1. 3

    As per barakmich’s comment I agree the “joins dont scale” argument isn’t appropriately answered with a query fitting on a single machine. I also believe you could rewrite the query to remove the join.

    select date_trunc('month',ORDER_DATE) order_month, USER_ID, sum(amount), count(*)
    from ORDERS
    where USER_ID=42
    group by order_month, USER_ID
    ;
    
    1. 1

      Essentially, yes this is correct. Or at least that’s what the query optimizer deduced it could do.

      There’s one slight modification to what you wrote vs. what the join as written in the article returns – if USER_ID=42 does not exist in the other table, it returns nothing.
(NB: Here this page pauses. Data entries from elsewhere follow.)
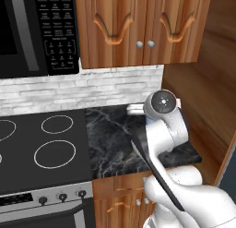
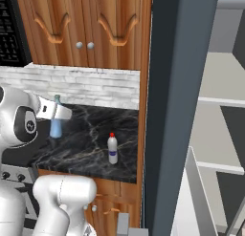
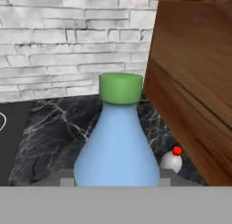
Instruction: Take the bottled waters from the counter and place them in the freezer to freeze. Close the freezer door after placing the bottles.
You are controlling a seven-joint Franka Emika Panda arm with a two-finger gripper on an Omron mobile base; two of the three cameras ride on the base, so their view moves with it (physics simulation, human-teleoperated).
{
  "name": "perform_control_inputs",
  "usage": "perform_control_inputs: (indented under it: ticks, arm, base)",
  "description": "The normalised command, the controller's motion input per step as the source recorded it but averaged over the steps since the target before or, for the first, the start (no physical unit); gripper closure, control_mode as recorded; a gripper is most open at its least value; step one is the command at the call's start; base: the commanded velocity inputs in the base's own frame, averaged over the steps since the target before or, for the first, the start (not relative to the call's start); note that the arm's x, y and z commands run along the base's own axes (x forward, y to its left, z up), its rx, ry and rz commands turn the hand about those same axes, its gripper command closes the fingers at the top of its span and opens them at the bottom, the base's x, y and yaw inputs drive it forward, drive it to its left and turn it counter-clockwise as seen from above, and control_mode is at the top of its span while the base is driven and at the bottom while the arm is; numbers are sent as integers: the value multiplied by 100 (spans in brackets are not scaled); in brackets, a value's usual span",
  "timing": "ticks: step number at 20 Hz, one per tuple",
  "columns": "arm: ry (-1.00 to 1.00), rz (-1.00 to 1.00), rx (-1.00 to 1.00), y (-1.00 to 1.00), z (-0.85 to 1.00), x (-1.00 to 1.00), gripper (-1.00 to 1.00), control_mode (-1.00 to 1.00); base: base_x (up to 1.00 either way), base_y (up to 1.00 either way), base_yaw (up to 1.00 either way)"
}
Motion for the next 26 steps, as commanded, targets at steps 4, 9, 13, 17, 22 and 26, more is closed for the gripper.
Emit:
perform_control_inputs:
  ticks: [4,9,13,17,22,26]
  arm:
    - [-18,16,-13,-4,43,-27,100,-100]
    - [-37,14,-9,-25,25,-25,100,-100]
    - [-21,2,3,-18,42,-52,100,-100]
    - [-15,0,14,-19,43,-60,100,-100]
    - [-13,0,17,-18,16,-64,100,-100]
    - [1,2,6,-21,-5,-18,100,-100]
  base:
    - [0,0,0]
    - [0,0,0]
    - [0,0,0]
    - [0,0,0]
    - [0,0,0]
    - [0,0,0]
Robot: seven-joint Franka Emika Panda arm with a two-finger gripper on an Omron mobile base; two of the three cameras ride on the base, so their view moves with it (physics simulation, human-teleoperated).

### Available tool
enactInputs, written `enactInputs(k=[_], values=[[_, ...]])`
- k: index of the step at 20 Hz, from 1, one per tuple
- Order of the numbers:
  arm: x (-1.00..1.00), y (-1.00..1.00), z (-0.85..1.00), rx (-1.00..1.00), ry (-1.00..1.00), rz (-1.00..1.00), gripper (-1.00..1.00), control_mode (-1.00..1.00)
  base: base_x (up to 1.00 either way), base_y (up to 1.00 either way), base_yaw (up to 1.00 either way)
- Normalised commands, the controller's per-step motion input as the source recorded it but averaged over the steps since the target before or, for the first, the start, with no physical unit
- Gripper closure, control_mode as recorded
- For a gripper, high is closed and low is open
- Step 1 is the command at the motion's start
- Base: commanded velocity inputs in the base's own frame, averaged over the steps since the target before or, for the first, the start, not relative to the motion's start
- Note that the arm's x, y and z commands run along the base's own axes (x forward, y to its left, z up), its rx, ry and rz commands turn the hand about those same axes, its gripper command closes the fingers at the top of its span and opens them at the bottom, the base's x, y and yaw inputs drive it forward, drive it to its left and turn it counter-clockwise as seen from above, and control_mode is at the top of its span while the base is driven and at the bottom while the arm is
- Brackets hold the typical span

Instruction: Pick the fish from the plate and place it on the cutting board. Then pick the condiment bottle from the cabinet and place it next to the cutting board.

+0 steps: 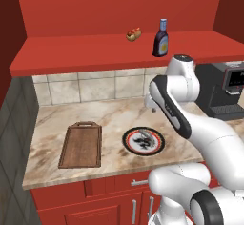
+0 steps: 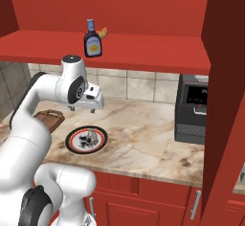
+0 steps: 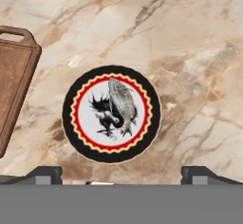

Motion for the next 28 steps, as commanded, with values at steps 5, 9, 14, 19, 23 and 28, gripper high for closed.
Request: enactInputs(k=[5, 9, 14, 19, 23, 28], values=[[0.0, 0.03, -0.27, 0.0, 0.01, 0.02, -1.0, -1.0, 0.0, 0.0, 0.0], [0.0, 0.0, -0.28, 0.0, 0.01, 0.04, -1.0, -1.0, 0.0, 0.0, 0.0], [0.0, 0.0, -0.25, 0.0, 0.0, 0.06, -1.0, -1.0, 0.0, 0.0, 0.0], [0.0, 0.0, -0.2, 0.0, 0.0, 0.08, -1.0, -1.0, 0.0, 0.0, 0.0], [0.0, 0.0, -0.19, 0.0, 0.0, 0.08, -1.0, -1.0, 0.0, 0.0, 0.0], [0.01, 0.0, -0.21, 0.0, 0.0, 0.07, -1.0, -1.0, 0.0, 0.0, 0.0]])
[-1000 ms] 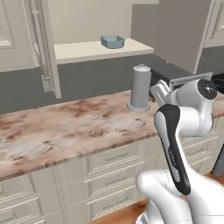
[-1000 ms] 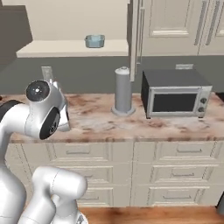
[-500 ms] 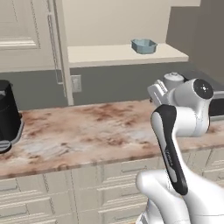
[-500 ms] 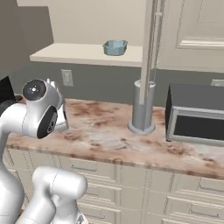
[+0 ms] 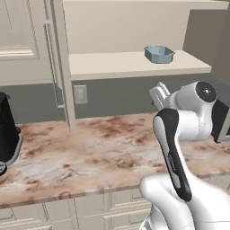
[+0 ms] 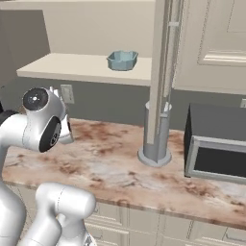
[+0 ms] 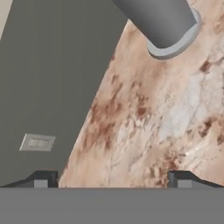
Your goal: Retrieve the tupperware and aluminum foil from the cabinet and place them on the dining counter near the plate with lemons to prepare for storing leftovers.
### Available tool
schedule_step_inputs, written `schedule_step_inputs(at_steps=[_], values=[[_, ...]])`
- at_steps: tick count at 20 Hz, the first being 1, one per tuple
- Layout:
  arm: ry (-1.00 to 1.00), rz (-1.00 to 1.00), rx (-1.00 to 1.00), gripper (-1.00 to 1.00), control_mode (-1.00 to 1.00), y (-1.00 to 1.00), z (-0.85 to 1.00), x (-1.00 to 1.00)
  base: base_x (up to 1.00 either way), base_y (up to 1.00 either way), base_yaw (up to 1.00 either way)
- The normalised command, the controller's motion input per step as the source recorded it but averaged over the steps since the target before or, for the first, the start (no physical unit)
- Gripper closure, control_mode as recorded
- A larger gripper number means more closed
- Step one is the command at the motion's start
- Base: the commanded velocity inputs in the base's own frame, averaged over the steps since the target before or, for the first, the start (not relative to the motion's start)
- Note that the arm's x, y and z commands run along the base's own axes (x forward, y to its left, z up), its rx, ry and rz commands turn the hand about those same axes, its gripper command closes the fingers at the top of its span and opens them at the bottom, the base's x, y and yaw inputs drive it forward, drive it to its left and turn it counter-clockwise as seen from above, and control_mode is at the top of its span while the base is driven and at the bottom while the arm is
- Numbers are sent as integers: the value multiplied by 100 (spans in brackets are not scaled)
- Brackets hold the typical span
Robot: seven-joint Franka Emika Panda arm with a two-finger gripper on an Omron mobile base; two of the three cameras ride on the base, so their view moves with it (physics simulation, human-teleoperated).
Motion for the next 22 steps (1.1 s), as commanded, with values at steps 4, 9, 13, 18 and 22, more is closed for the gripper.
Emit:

      So it is an according-to-Hoyle relational algebra join, but one that’s really easy to optimize. You can see it in the explains in the article:

      Index Only Scan using users_pkey on public.users  (cost=0.29..4.30 rows=1 width=8) (actual time=0.006..0.006 rows=1 loops=1)
                           Output: users.user_id
                           Index Cond: (users.user_id = 42)
      

      Which is the aside-check that verifies existence of the key. You’d get pretty much the same performance even if you asked for some details from that table (say, selecting last_name), since it’s pulling that row anyway.

      A somewhat more indicative join would be WHERE last_name=Smith (with appropriately loaded data, Smith being statistically prevalent in North America, for example) – so we wouldn’t know a priori how many USER_IDs match, and there’s potential fanout.

      Still a one-to-many join – many-to-many is still undiscussed – but at least it’d be something that made the join do some real lifting.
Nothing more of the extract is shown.